> [About this exercise]
Please repeat the records beneath this task exactly as they appear, but skip the images.

[Data to process]

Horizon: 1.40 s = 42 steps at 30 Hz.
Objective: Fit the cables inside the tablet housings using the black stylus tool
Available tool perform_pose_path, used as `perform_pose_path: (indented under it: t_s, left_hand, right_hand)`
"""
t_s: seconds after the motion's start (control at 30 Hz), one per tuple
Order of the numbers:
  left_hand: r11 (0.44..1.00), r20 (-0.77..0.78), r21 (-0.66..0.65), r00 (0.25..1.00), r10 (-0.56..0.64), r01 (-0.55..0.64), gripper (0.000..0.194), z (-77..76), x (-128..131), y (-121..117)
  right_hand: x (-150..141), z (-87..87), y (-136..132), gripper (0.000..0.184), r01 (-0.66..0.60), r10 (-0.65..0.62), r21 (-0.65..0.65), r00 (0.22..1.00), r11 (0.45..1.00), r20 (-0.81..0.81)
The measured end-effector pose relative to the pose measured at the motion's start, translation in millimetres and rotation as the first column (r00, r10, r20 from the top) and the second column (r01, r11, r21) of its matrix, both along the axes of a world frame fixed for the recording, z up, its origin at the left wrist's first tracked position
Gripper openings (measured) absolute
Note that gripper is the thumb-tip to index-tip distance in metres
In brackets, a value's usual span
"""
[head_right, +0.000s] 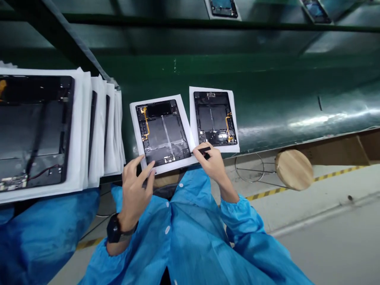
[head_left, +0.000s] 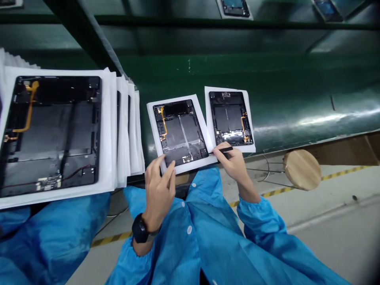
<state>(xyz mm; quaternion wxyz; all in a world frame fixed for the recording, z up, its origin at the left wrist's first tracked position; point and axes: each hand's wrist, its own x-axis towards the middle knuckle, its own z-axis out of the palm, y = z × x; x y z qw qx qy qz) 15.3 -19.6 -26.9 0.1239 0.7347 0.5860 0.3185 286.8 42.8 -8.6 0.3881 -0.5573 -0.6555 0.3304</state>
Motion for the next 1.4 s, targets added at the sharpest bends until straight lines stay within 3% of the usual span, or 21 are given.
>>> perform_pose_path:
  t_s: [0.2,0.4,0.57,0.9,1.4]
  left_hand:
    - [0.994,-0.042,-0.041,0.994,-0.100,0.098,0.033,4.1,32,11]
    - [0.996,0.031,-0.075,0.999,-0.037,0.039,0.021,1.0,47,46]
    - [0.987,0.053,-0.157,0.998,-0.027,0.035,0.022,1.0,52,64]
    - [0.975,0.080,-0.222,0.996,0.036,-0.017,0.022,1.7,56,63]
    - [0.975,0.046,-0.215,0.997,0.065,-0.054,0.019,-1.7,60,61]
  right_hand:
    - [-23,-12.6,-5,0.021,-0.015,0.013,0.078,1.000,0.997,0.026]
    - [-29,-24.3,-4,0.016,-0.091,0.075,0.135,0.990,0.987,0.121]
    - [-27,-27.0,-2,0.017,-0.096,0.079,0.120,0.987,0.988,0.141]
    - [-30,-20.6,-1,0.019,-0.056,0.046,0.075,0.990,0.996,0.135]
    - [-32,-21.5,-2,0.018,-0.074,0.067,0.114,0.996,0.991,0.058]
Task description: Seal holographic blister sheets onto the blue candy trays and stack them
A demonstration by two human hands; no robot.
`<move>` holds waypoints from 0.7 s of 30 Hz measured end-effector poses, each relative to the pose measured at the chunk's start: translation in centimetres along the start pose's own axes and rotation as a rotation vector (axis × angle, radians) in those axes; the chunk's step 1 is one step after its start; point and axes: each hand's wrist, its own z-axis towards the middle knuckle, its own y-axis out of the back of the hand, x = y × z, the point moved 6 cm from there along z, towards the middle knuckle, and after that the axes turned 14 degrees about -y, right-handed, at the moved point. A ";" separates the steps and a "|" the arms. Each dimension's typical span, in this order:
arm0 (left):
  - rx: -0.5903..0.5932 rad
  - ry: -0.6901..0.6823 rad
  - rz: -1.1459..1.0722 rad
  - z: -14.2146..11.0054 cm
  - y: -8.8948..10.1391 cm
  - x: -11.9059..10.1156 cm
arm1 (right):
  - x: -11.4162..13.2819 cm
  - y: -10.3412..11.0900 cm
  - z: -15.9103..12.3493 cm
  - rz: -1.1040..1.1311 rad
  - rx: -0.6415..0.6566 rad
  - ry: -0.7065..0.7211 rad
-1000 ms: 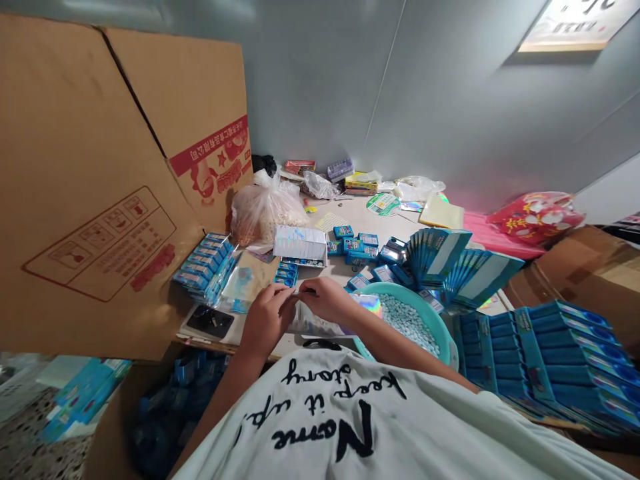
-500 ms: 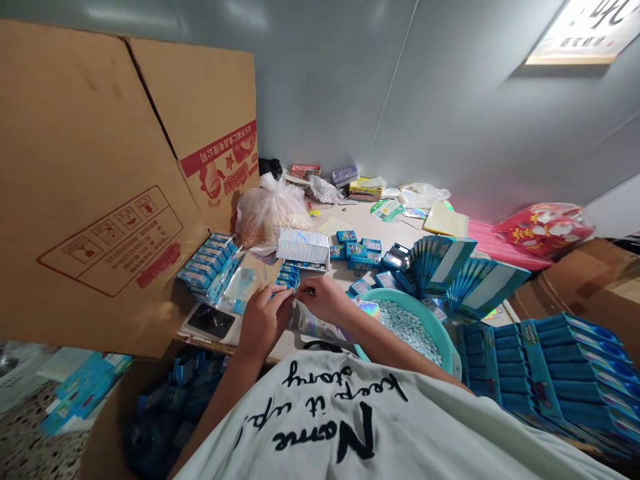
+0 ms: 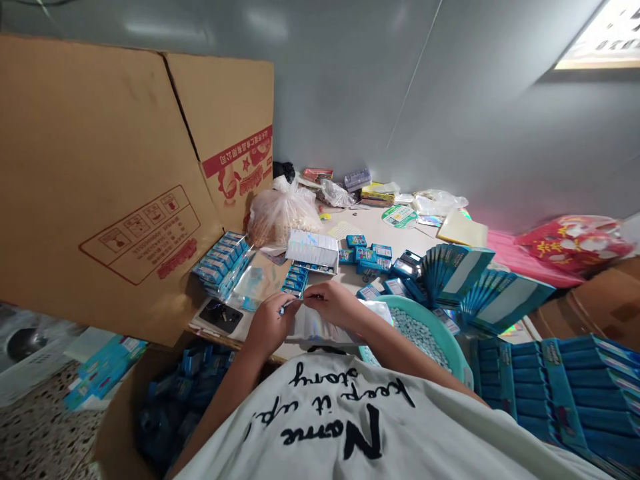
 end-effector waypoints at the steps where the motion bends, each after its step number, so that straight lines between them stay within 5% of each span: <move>1: 0.028 0.011 -0.006 0.0 0.1 0.1 | 0.1 -0.1 0.0 0.005 0.015 0.006; 6: 0.084 0.027 -0.012 -0.1 0.4 0.0 | 0.1 -0.6 -0.1 -0.007 0.007 0.007; 13: 0.084 -0.267 0.359 -0.1 0.2 -2.8 | -0.2 -0.7 -0.4 -0.044 -0.085 0.065; 21: 0.054 -0.351 0.548 -1.4 -0.1 -2.9 | -0.3 -0.9 -0.8 -0.051 -0.128 0.072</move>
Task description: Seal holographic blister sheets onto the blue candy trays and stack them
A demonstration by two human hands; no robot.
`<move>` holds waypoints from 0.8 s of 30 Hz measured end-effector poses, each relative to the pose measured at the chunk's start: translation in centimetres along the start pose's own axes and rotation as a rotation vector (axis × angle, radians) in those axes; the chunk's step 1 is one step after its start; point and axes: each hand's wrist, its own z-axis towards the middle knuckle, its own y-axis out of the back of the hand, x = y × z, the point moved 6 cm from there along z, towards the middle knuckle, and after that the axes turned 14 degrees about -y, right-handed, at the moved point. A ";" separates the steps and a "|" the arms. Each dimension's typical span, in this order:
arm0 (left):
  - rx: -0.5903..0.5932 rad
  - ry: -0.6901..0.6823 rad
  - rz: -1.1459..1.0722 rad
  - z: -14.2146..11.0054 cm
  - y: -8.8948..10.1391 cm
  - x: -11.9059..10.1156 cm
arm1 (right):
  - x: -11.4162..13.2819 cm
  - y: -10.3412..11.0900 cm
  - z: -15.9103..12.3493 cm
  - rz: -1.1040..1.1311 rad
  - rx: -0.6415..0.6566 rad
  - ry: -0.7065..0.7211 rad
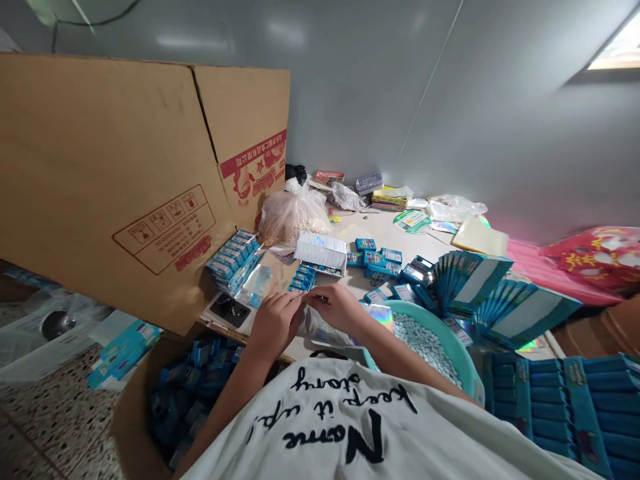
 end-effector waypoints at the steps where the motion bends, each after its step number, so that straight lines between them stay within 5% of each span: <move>1: -0.003 0.006 0.005 -0.2 -0.1 -0.1 | 0.0 0.0 0.0 0.004 -0.005 -0.005; 18: -0.056 0.070 0.080 -2.7 -0.2 -0.2 | -0.2 -1.2 1.1 0.076 0.014 -0.049; 24: -0.118 0.129 -0.047 -3.2 -0.3 0.2 | -0.1 -1.4 1.1 0.067 0.052 -0.051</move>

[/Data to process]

> [Finished exercise]
Horizon: 1.40 s = 42 steps at 30 Hz.
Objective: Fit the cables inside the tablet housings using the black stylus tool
Available tool perform_pose_path, used as `perform_pose_path: (indented under it: t_s, left_hand, right_hand)`
"""
t_s: seconds after the motion's start (control at 30 Hz), one per tuple
Order of the numbers:
  left_hand: r11 (0.44..1.00), r20 (-0.77..0.78), r21 (-0.66..0.65), r00 (0.25..1.00), r10 (-0.56..0.64), r01 (-0.55..0.64), gripper (0.000..0.194), z (-77..76), x (-128..131), y (-121..117)
  right_hand: x (-150..141), z (-87..87), y (-136..132), gripper (0.000..0.184), r01 (-0.66..0.60), r10 (-0.65..0.62), r21 (-0.65..0.65), r00 (0.22..1.00), r11 (0.45..1.00), r20 (-0.81..0.81)
The measured end-effector pose relative to the pose measured at the motion's start, translation in millimetres and rotation as the first column (r00, r10, r20 from the top) and the second column (r01, r11, r21) of its matrix, both along the axes of a world frame fixed for the recording, z up, its origin at the left wrist's first tracked position
Gripper openings (measured) absolute
Note that gripper is the thumb-tip to index-tip distance in metres
In brackets, a value's usual span
"""
[head_right, +0.000s] 
[head_left, +0.000s] 
<state>(xyz mm; quaternion wxyz; all in a world frame fixed for the recording, z up, its origin at the left wrist's first tracked position; point and axes: each hand's wrist, its own x-axis towards the middle knuckle, its own z-axis out of the palm, y = z × x; x y z qw qx qy qz) 15.3 -19.6 -26.9 0.1239 0.7347 0.5860 0.3185 286.8 42.8 -8.6 0.3881 -0.5573 -0.6555 0.3304</state>
Motion for the next 1.4 s, targets added at the sharpest bends until straight lines stay within 3% of the usual span, or 21 are given.
>>> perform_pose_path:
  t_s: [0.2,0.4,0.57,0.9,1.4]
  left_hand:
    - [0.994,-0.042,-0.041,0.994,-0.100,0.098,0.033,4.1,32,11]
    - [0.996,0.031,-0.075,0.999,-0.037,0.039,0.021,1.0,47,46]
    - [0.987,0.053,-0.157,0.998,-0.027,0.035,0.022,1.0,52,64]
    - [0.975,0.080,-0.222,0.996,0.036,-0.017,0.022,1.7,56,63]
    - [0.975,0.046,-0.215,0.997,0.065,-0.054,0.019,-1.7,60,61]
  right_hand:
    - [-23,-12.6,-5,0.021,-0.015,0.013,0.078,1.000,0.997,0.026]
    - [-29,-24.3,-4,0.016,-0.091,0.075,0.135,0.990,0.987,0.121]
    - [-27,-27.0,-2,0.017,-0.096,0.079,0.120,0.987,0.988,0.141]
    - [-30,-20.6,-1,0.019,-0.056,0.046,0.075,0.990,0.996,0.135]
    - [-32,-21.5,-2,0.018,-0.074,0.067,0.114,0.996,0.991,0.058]
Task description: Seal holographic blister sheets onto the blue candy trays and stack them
A demonstration by two human hands; no robot.
`<move>` holds waypoints from 0.7 s of 30 Hz measured end-effector poses, each relative to the pose measured at the chunk's start: translation in centimetres along the start pose's own axes and rotation as a rotation vector (axis × angle, radians) in those axes; the chunk's step 1 is one step after its start; point and axes: each hand's wrist, its own z-axis towards the middle knuckle, its own y-axis out of the back of the hand, x = y × z, the point moved 6 cm from there along z, towards the middle knuckle, and after that the axes turned 14 degrees about -y, right-handed, at the moved point. A ";" separates the steps and a "|" the arms. Each dimension's typical span, in this order:
arm0 (left):
  - rx: -0.5903..0.5932 rad
  - ry: -0.6901..0.6823 rad
  - rz: -1.1459..1.0722 rad
  - z: -14.2146..11.0054 cm
  - y: -8.8948..10.1391 cm
  - x: -11.9059..10.1156 cm
arm1 (right):
  - x: -11.4162..13.2819 cm
  - y: -10.3412..11.0900 cm
  - z: -15.9103..12.3493 cm
  - rz: -1.1040..1.1311 rad
  - rx: -0.6415..0.6566 rad
  - ry: -0.7065..0.7211 rad
-1000 ms: 
-500 ms: 
+0 ms: 
 end-effector waypoints at the steps where the motion bends, each after its step number, so that straight lines between them stay within 5% of each span: <move>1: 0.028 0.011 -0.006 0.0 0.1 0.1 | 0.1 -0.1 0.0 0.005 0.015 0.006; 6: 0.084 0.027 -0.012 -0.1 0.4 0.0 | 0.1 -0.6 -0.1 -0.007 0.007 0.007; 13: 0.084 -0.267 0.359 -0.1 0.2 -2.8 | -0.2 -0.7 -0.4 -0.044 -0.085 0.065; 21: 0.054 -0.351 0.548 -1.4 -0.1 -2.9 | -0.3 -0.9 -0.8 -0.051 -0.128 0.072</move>
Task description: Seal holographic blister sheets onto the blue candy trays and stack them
A demonstration by two human hands; no robot.
`<move>` holds waypoints from 0.8 s of 30 Hz measured end-effector poses, each relative to the pose measured at the chunk's start: translation in centimetres along the start pose's own axes and rotation as a rotation vector (axis × angle, radians) in those axes; the chunk's step 1 is one step after its start; point and axes: each hand's wrist, its own z-axis towards the middle knuckle, its own y-axis out of the back of the hand, x = y × z, the point moved 6 cm from there along z, towards the middle knuckle, and after that the axes turned 14 degrees about -y, right-handed, at the moved point. A ";" separates the steps and a "|" the arms. Each dimension's typical span, in this order:
arm0 (left):
  - rx: -0.5903..0.5932 rad
  - ry: -0.6901..0.6823 rad
  - rz: -1.1459..1.0722 rad
  - z: -14.2146..11.0054 cm
  - y: -8.8948..10.1391 cm
  - x: -11.9059..10.1156 cm
arm1 (right):
  - x: -11.4162..13.2819 cm
  - y: -10.3412..11.0900 cm
  - z: -15.9103..12.3493 cm
  - rz: -1.1040..1.1311 rad
  - rx: -0.6415..0.6566 rad
  - ry: -0.7065..0.7211 rad
 end-effector waypoints at the steps where the motion bends, each after its step number, so that straight lines between them stay within 5% of each span: <move>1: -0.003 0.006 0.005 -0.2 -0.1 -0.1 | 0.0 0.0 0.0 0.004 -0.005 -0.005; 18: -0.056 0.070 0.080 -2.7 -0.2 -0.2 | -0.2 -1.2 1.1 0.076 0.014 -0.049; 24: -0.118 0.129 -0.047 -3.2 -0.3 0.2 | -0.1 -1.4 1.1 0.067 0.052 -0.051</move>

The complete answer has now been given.